- Born: 1973 (age 52–53) Palermo, Italy
- Website: http://vittoriobongiorno.blogspot.it/

= Vittorio Bongiorno =

Italian writer and musician

Vittorio Bongiorno (born Palermo, 1973) is an Italian writer and musician.

==Biography==

Vittorio Bongiorno debuted quite young with the novel La Giovane Holding, the psychedelic noir In Paradiso (DeriveApprodi, 2001), and the Bildungsroman Il Bravo Figlio (Rizzoli, 2006), receiving rave reviews by Fernanda Pivano in the Corriere della Sera newspaper. The novel Il Duka in Sicilia was published by Einaudi Stile libero in 2011.

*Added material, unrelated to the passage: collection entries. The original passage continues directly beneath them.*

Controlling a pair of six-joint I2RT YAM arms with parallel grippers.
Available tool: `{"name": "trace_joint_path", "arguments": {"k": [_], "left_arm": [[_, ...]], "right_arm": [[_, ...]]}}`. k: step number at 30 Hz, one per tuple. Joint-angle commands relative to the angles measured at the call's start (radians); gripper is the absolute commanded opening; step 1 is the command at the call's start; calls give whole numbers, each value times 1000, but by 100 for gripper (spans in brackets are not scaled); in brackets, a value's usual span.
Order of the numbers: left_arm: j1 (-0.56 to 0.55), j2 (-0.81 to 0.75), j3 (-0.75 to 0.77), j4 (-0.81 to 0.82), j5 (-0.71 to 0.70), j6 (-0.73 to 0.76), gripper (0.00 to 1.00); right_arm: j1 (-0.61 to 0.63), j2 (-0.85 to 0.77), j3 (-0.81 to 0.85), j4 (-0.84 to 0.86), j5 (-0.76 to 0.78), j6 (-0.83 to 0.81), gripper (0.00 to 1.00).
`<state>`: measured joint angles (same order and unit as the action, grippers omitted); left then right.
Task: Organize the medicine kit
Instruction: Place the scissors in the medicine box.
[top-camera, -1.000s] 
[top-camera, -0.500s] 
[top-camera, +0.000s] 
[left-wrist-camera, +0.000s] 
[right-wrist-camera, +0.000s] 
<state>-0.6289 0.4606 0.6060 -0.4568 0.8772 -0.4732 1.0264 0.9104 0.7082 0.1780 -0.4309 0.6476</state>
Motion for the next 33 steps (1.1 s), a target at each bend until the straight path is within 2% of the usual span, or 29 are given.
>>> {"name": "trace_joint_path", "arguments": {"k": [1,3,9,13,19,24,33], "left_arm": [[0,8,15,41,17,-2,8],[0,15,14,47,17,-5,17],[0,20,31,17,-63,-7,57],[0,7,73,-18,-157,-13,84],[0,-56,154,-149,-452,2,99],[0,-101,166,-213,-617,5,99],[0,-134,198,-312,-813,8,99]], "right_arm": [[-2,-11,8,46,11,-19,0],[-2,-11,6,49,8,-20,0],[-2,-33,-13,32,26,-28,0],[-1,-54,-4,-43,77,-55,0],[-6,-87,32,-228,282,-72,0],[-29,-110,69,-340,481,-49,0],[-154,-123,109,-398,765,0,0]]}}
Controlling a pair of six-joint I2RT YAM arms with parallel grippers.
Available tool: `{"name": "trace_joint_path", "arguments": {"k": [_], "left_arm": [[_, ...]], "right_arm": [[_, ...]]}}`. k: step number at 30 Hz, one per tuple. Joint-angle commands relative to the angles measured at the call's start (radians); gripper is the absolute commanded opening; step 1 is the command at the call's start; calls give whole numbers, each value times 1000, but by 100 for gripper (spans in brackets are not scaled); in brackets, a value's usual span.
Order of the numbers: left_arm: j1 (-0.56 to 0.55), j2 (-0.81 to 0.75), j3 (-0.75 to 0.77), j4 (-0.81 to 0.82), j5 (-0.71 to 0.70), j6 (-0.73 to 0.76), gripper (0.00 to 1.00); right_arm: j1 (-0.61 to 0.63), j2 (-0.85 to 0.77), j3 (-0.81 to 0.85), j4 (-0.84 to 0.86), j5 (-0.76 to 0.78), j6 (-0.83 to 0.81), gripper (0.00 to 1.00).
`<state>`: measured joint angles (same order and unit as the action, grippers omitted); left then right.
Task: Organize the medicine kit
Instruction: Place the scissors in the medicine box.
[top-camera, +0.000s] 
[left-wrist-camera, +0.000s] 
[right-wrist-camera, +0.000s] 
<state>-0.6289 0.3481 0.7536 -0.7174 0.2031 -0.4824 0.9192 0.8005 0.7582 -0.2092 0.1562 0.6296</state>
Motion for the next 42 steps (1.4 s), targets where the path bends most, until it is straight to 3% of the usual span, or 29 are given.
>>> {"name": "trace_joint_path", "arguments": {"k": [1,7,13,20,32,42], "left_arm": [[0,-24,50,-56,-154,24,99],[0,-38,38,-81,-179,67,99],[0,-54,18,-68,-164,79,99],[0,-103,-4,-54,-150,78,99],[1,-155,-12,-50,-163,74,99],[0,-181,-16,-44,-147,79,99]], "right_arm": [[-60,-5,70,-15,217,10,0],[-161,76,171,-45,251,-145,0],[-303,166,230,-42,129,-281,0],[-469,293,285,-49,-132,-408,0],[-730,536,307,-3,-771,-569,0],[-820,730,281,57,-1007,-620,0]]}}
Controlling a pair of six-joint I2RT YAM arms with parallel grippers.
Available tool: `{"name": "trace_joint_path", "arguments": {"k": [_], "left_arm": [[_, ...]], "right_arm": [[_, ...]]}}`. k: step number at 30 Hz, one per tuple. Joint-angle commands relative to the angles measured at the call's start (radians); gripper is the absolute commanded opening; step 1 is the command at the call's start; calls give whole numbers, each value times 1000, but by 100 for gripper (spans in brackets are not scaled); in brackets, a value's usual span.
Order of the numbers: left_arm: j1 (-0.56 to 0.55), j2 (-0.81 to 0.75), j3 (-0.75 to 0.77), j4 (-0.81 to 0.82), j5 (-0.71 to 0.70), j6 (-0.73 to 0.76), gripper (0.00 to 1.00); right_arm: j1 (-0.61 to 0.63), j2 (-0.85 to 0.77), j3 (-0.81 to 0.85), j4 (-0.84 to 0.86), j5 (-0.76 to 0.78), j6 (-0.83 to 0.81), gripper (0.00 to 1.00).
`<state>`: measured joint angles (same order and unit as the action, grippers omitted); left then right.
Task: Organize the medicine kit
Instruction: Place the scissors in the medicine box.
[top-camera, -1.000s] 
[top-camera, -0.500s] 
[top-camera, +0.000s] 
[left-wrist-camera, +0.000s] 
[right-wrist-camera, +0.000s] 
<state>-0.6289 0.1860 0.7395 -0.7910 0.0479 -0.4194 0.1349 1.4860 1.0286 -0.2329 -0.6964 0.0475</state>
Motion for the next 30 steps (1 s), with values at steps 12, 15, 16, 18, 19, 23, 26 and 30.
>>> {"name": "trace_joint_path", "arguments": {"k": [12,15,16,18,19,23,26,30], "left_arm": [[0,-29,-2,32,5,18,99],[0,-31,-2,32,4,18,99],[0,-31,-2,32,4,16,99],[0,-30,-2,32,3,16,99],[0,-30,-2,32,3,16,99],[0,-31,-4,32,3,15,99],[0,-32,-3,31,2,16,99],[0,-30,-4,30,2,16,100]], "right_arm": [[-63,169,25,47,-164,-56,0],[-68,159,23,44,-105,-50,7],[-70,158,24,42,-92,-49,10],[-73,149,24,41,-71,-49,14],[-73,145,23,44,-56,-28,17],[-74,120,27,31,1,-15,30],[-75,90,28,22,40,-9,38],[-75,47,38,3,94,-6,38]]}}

He wrote the screenplays Il Duka (Sacher Prize, 2003), which was published as a short story in Alias, the weekly supplement to Il Manifesto newspaper, and Alma (prize for Best Screenplay at BAFF 2010). He has written and directed music videos and documentaries: Buia era la Notte (Dark Was The Night, 2010) and Songs With Other Strangers (2010).

He contributes to music magazines Il Mucchio Selvaggio and Mucchio Extra, which released in 2014 the two music reportages Los Angeles: the sound of the desert and The sound of Berlin. In January 2015 Mucchio Extra released the reportage The sound of Detroit.

In 2012 he produced a musical reading of Il Duka in Italy and New York, and in 2013 he performed the new musical novel No Strangers Blues, reading pages of the book and playing a self-built cigar box guitar as used in Mississippi Delta blues.

Vittorio Bongiorno lives in Bologna.